Decision only after data
ECB President Christine Lagarde has repeatedly questioned whether further interest rate hikes will follow immediately at the next meetings. "We know where we currently stand, but there will be further obstacles along the way," she said after the last Governing Council meeting at the beginning of June. The central bankers would continue to rely on the data on inflation, the outlook and the effects of their monetary policy and only then make a decision, Lagarde emphasized.
According to ING analyst Carsten Brzeski, "not much important data has been published" since the June meeting. The figures that are available tend to point to weaker growth, lower overall inflation, but "sluggish core and services inflation".
Inflation in the eurozone recently stood at 2.5%, while core inflation excluding food, energy, alcohol and tobacco was slightly higher at 2.9%. Services were even 4.1% more expensive than in the same month last year.
Interest rate hike in September?
Fritzi Köhler-Geib, chief economist at the state development bank KfW, also believes that the ECB's "prudence" in probably refraining from a further reduction is "appropriate". However, she expects a further interest rate cut in September. "However, an essential prerequisite is that the signs of a slowdown in wage growth become more pronounced by then," she explained.

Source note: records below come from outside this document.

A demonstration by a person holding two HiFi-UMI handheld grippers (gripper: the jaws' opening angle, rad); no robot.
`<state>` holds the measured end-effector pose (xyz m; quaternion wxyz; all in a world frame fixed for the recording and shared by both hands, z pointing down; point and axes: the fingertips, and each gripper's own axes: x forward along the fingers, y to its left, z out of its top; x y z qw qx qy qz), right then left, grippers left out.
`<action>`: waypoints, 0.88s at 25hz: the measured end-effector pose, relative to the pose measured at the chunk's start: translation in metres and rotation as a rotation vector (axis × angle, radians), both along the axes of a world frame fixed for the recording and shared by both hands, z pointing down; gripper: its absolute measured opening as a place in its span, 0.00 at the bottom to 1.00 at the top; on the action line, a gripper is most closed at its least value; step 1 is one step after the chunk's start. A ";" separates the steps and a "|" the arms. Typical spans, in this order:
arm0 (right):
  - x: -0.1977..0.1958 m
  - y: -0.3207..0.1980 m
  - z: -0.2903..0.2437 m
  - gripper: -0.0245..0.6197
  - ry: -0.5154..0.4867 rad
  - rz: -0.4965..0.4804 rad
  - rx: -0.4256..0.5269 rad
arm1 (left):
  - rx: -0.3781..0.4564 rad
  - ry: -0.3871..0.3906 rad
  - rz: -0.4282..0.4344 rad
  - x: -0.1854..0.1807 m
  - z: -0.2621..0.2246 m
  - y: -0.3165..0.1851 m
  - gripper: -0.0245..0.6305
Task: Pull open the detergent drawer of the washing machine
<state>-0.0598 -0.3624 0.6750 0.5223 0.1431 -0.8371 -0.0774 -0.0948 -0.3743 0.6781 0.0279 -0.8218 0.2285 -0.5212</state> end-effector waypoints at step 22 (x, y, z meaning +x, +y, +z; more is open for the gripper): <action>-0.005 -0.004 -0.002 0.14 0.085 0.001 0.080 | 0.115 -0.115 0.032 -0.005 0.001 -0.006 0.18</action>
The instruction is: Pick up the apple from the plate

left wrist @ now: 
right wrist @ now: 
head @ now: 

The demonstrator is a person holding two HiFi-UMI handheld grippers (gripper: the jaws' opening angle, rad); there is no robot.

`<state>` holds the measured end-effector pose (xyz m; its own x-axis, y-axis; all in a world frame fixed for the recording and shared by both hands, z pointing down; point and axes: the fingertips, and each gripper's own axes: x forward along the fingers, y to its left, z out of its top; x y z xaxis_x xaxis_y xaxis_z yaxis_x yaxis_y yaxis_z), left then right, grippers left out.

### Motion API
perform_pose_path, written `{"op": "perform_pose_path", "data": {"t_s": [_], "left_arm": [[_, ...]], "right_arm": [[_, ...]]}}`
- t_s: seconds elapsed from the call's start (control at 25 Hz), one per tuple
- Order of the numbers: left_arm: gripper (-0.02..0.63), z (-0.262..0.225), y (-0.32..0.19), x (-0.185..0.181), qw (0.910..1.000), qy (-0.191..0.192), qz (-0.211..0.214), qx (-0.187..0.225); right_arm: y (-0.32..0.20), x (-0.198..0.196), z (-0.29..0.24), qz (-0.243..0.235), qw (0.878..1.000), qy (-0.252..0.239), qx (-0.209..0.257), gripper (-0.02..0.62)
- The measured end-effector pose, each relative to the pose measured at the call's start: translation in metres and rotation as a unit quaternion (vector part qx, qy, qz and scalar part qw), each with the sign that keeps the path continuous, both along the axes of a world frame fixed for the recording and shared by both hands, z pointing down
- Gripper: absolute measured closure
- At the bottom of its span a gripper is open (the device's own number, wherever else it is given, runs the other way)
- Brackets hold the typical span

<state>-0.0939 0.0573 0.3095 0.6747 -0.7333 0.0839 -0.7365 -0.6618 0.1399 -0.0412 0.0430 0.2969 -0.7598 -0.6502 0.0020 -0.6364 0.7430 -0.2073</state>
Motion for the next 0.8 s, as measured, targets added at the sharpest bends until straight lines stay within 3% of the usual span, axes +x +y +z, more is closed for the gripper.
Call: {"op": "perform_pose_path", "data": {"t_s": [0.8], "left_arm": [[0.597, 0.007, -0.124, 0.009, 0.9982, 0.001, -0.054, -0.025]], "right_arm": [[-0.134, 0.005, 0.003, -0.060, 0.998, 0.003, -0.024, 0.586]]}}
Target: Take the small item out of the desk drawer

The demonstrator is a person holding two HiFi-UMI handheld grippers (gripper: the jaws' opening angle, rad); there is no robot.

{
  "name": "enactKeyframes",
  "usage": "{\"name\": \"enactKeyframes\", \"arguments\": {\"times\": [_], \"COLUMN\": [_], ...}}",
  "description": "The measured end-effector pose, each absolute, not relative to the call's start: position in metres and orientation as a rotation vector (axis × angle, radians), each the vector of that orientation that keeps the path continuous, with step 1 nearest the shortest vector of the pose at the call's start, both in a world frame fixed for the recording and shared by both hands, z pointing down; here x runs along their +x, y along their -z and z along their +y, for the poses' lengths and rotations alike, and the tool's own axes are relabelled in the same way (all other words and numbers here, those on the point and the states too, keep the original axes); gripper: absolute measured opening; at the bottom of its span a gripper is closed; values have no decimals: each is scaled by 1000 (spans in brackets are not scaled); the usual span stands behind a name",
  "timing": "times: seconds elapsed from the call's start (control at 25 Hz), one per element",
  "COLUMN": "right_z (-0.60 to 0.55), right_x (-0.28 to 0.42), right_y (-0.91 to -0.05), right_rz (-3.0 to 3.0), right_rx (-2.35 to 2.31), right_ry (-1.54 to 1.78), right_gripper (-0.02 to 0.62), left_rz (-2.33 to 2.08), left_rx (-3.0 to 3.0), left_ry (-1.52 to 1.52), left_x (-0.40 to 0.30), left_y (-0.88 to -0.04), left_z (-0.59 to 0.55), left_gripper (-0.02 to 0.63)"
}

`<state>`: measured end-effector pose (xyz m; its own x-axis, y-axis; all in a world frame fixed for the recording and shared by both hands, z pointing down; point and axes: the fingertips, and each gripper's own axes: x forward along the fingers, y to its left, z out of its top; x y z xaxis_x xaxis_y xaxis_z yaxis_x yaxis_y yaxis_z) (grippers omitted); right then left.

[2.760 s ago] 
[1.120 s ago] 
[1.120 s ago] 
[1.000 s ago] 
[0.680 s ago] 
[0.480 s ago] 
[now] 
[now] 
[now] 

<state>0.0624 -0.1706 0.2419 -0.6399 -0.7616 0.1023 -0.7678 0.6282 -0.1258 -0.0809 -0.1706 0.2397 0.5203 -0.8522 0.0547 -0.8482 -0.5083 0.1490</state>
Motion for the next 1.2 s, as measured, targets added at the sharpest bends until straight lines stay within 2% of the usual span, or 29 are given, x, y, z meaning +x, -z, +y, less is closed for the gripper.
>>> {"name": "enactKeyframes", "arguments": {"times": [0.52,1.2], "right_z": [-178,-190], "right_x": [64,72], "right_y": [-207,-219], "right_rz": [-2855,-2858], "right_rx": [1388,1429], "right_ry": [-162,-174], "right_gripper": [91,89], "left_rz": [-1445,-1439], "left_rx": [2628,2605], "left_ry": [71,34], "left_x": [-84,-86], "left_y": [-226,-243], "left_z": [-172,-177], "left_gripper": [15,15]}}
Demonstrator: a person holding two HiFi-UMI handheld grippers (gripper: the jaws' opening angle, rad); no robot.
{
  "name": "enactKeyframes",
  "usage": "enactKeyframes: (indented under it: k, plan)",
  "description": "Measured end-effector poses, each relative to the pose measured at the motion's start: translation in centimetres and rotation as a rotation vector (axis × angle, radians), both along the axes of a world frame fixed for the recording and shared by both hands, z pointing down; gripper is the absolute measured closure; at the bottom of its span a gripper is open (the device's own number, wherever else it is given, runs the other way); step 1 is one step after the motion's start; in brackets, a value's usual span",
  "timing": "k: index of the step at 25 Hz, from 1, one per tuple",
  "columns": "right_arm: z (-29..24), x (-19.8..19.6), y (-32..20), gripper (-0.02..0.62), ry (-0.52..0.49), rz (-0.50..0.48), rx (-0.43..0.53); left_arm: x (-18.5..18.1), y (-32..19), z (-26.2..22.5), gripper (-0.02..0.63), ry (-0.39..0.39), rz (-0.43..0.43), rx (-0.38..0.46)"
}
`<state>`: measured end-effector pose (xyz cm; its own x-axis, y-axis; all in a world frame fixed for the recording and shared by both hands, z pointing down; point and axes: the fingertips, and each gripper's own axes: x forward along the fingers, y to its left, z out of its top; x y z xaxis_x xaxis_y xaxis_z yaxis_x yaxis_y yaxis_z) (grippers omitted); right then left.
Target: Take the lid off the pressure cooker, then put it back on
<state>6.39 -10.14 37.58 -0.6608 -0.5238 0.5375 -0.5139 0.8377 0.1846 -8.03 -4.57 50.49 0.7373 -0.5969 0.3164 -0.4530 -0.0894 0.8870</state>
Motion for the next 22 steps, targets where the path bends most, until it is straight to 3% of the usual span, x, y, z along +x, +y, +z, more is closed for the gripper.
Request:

Meanwhile, Brzeski does not expect the meeting on Thursday to provide any indication of the next steps to be taken at the meeting after next in September. That would be "premature, not to say irresponsible", he explained. For the ECB, the situation ahead of the meeting in September, before which there will be further data, is not easy: on the one hand, it is fighting against the stubborn inflation, on the other hand, the June decision must not look like a mistake.